How do you deburring? ›Deburring 101 - YouTube
What is deburring in sheet metal? ›Deburring is the removal of irregularities and sharp edges on metal products. The burrs are tiny pieces of metal that are stuck to the surface of the sheet metal, mostly around the cut edges. These are caused by machining work such as laser, water jet, punched or plasma cutting.
How do you remove burrs from metal? ›Electromechanical deburring: Metal burrs can be dissolved using an electrical current combined with a salt or glycol solution. Electromechanical deburring is useful for small, precision pieces that require deburring in hard-to-reach places.
How do you make a deburring tool? ›How To Build a Hand Deburr Tool - YouTube
What is deburring in workshop? ›Deburring is a secondary operation of a machining process that enhances the final quality of the product by removing raised edges and unwanted pieces of material, known as burrs, left by the initial machining processes. Burrs are created from shearing, bending, cutting, piercing, and compressing materials.
What is mechanical deburring? ›Mechanical deburring employs cutting, grinding, milling, or brushing tools to remove burrs through direct contact.
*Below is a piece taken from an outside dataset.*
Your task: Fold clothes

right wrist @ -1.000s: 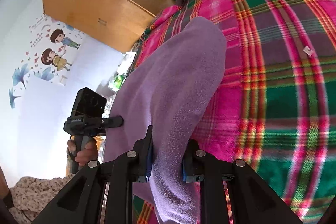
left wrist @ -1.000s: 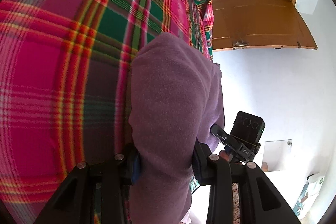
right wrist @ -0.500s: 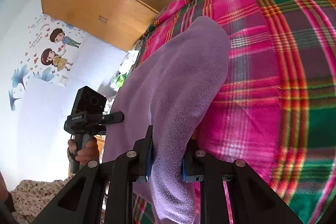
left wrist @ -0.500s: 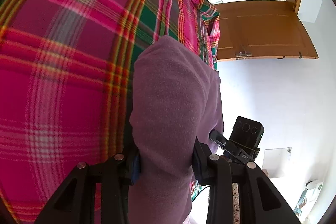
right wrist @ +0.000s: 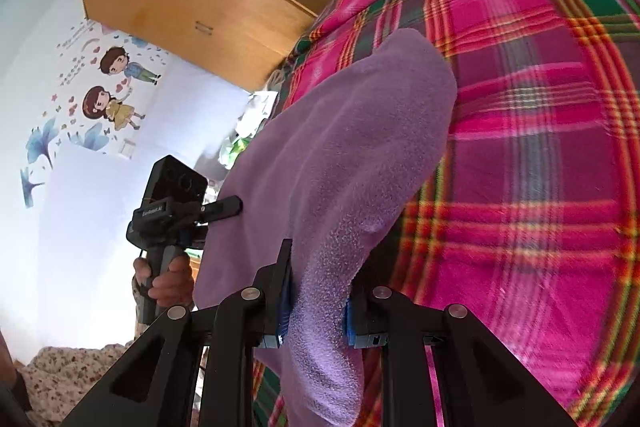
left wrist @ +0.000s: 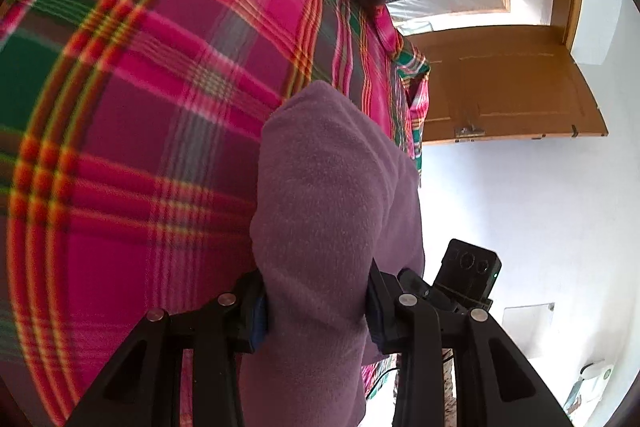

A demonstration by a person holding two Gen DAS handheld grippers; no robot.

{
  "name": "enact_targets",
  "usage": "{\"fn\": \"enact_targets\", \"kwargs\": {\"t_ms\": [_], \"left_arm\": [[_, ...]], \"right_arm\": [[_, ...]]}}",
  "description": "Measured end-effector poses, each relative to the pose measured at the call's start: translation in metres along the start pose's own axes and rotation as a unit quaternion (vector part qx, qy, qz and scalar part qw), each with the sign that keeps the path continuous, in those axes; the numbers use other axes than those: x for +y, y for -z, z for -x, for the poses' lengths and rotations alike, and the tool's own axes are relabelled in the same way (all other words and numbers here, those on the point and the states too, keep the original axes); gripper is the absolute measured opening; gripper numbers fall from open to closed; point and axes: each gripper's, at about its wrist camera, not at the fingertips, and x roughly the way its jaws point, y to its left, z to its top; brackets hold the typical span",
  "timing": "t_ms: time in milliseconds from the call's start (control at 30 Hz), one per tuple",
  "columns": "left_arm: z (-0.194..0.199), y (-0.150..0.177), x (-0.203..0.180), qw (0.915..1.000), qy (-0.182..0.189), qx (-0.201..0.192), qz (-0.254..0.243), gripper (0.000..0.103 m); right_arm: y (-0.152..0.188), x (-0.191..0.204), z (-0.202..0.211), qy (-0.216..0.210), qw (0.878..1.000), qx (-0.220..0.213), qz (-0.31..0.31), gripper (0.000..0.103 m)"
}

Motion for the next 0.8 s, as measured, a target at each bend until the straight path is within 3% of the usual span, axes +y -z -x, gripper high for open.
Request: {"fn": "enact_targets", "kwargs": {"t_ms": [800], "left_arm": [[0.041,-0.039,0.03,0.9985,-0.011,-0.051,0.019,0.04]], "right_arm": [[-0.034,0.016,-0.049,-0.015,1.0,-0.004,0.005,0.021]]}}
It is ideal when burrs are simply too heavy or strong to remove with other methods.
What is electrochemical honing? ›Basically, it is a material removal process in which electrical energy, chemical energy and honing are used. Most of the times electrochemical honing is often termed as the ECH. This process is quite familiar to the electrochemical grinding in which we us the hone tool instead of the grinding wheel.
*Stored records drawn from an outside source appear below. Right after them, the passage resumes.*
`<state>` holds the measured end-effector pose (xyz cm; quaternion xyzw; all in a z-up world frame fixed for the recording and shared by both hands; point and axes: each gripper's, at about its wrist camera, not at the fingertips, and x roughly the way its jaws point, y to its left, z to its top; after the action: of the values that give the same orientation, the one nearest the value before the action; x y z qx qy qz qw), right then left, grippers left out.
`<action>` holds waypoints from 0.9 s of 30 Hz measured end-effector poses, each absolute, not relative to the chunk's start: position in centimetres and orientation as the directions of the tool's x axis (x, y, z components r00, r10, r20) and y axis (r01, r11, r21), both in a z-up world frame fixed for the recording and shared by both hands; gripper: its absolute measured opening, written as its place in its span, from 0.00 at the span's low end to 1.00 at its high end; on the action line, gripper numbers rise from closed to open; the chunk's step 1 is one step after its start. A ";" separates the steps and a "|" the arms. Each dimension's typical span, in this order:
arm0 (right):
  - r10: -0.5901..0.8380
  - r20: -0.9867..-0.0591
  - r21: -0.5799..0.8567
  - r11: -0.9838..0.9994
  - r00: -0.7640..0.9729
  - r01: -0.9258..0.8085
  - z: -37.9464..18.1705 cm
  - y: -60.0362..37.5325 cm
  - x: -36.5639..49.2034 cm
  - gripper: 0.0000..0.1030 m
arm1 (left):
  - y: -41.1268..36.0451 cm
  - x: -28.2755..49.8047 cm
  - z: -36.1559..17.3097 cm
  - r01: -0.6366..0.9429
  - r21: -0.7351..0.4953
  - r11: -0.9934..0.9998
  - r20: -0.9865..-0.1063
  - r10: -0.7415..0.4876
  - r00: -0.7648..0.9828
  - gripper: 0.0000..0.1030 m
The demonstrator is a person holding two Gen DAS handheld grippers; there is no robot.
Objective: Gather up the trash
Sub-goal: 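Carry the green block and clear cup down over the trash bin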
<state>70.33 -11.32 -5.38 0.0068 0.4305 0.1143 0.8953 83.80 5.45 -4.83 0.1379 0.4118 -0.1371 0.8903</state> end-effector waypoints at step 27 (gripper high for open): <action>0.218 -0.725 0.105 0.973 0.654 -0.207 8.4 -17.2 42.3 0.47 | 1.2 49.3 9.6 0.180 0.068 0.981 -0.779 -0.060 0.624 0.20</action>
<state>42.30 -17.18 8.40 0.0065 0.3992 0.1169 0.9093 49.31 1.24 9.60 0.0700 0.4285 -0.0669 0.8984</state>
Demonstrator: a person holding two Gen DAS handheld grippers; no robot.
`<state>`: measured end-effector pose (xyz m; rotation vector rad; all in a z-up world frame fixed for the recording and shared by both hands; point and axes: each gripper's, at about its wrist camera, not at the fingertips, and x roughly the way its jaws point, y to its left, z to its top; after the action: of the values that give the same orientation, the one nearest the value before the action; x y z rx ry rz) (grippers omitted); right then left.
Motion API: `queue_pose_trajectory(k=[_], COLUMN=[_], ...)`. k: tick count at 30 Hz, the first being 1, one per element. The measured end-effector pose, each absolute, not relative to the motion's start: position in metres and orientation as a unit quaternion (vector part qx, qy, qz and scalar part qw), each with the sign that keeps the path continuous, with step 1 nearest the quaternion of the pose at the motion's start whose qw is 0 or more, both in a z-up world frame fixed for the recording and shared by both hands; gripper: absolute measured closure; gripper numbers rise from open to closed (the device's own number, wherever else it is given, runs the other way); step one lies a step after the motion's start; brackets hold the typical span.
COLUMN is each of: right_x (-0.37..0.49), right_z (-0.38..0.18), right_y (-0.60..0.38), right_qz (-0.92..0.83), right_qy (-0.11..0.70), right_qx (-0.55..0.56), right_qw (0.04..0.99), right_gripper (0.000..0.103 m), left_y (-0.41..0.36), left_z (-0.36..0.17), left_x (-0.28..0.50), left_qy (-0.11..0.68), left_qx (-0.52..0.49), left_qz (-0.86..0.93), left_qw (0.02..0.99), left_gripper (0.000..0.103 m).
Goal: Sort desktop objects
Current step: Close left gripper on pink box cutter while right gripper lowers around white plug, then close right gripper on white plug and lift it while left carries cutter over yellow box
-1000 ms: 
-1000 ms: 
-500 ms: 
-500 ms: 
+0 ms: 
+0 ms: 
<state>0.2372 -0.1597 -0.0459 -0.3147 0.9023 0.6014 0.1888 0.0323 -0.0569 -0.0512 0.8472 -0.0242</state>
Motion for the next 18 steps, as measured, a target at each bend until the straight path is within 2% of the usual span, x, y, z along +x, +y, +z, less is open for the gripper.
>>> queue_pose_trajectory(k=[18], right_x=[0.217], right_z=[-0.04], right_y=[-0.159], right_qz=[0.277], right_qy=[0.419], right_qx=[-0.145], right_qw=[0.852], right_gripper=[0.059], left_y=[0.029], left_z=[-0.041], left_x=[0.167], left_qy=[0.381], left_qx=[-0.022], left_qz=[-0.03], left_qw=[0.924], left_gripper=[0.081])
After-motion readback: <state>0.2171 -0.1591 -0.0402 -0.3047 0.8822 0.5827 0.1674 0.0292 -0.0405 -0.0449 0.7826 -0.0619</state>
What is the purpose of the abrasives in electrochemical grinding? ›
The abrasives in the rotating grinding wheel continually remove this film and expose a fresh surface for oxidation.
Why electrolyte is used in ECM? ›Electrolytes. The electrolyte has three main roles in the ECM process; it carries the current between the tool and the workpiece,4,25,31 it removes the products of the reaction from the IEG2,5,9,10,29,31–33 and it removes the heat produced from the passage of the current.
What is the material removal rate of ECM? ›During the electrochemical machining (ECM) of iron (atomic weight = 56, Valency = 2) at current of 1000 A with 90% current efficiency, the material removal rate was observed to be 0.26 gm/s.